Using the I.R.S.’s withholding calculator makes it easier to fill out the W-4. TurboTax and H&R Block offer similar tools. The calculator helps taxpayers estimate their 2019 income tax and compare that amount with their current withholding. That will show them whether they should have more or less money withheld from their paychecks.

The amount withheld is determined by the number of so-called allowances. The fewer allowances you claim, the more is set aside from each check. You can increase your withholdings further by specifying an additional flat dollar amount to be set aside each pay period.

To use the I.R.S. calculator, you will need a copy of your 2018 return, along with your most recent pay stub (and your spouse’s, if applicable). The calculator can determine how much you need to withhold to end up with the right amount set aside at the end of the year.

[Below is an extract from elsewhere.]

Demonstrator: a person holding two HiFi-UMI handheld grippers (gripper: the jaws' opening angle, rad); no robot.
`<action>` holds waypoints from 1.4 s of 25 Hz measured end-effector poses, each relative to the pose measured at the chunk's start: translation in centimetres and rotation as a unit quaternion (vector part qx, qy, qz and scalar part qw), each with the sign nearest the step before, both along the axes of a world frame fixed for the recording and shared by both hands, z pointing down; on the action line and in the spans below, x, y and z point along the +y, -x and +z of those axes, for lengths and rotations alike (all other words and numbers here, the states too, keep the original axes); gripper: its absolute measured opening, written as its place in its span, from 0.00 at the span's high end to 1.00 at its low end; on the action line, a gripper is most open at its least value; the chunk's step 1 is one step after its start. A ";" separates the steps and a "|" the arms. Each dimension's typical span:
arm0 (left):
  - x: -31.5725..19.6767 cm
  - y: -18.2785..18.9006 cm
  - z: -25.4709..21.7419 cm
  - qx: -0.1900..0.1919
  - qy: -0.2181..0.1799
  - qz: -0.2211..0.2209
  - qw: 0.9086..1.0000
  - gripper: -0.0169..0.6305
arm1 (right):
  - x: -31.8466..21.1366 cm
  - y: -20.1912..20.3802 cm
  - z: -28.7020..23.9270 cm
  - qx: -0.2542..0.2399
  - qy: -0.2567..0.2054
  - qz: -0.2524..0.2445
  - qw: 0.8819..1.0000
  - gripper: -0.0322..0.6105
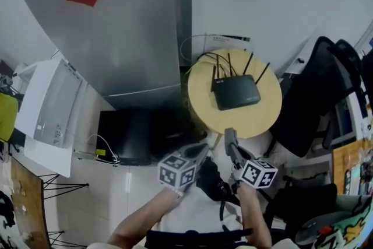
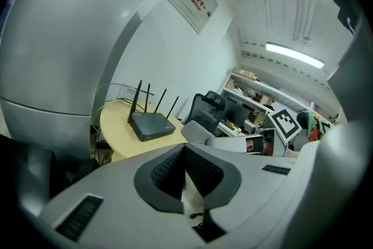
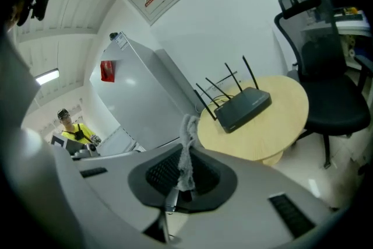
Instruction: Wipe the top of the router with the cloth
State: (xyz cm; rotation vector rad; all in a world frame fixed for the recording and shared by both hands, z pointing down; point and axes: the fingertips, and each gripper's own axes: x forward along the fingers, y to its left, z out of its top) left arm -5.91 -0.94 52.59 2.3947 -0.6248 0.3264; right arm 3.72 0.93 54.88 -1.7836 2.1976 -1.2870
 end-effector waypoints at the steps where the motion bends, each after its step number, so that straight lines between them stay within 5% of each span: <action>1: -0.9 -0.7 0.1 -0.002 0.001 0.001 1.000 0.98 | -1.4 -0.1 0.0 0.002 0.003 -0.008 1.000 0.89; 17: -15.9 -8.5 3.2 -0.052 0.011 -0.041 0.998 0.98 | -18.5 -6.4 3.4 0.047 0.054 -0.084 0.994 0.89; 29: -22.2 -9.6 6.7 -0.096 0.026 -0.113 0.989 0.98 | -30.6 -7.7 10.3 0.146 0.119 -0.184 0.965 0.89; 35: -23.1 -9.7 8.1 -0.095 0.050 -0.128 0.986 0.98 | -33.3 -7.1 13.9 0.145 0.160 -0.211 0.953 0.89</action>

But it’s already April. If you need to withhold more, the longer you wait, the fewer pay periods there will be to absorb the changes.

Make sure you keep all of that information handy — you will probably have to do this again, and sooner than you would like. The reason? The I.R.S. is updating the W-4 form.

The W-4 has to be overhauled because it was built around personal and dependent exemptions, which the new tax law eliminated.

The tax and payroll industry was critical of the initial proposal released last June. They said it was far too complicated for workers and their employers, and it also asked workers to provide sensitive information — about outside income, among other things — that they might not want to share with an employer. A new draft is expected at the end of May.

After soliciting comments and making more tweaks, the final version should be available by the end of the year, in time for the 2020 tax year.

It hasn’t been an easy task.

“Do you want the form to be absolutely accurate or do you want it to be simple and easy to complete?” said Alice Jacobsohn, senior manager of government relations for the American Payroll Association, a group for industry professionals.

When the new form is available, you should probably run through the withholding exercise again. Your employer might ask you to fill out the revised form anyway.

But as you work out how much you want withheld, keep one thing in mind: As good as it feels to get a fat refund, what you’re really doing is giving the government an interest-free loan. So instead of withholding too much, you might direct that extra bit of money into an interest-bearing account, and pay yourself instead.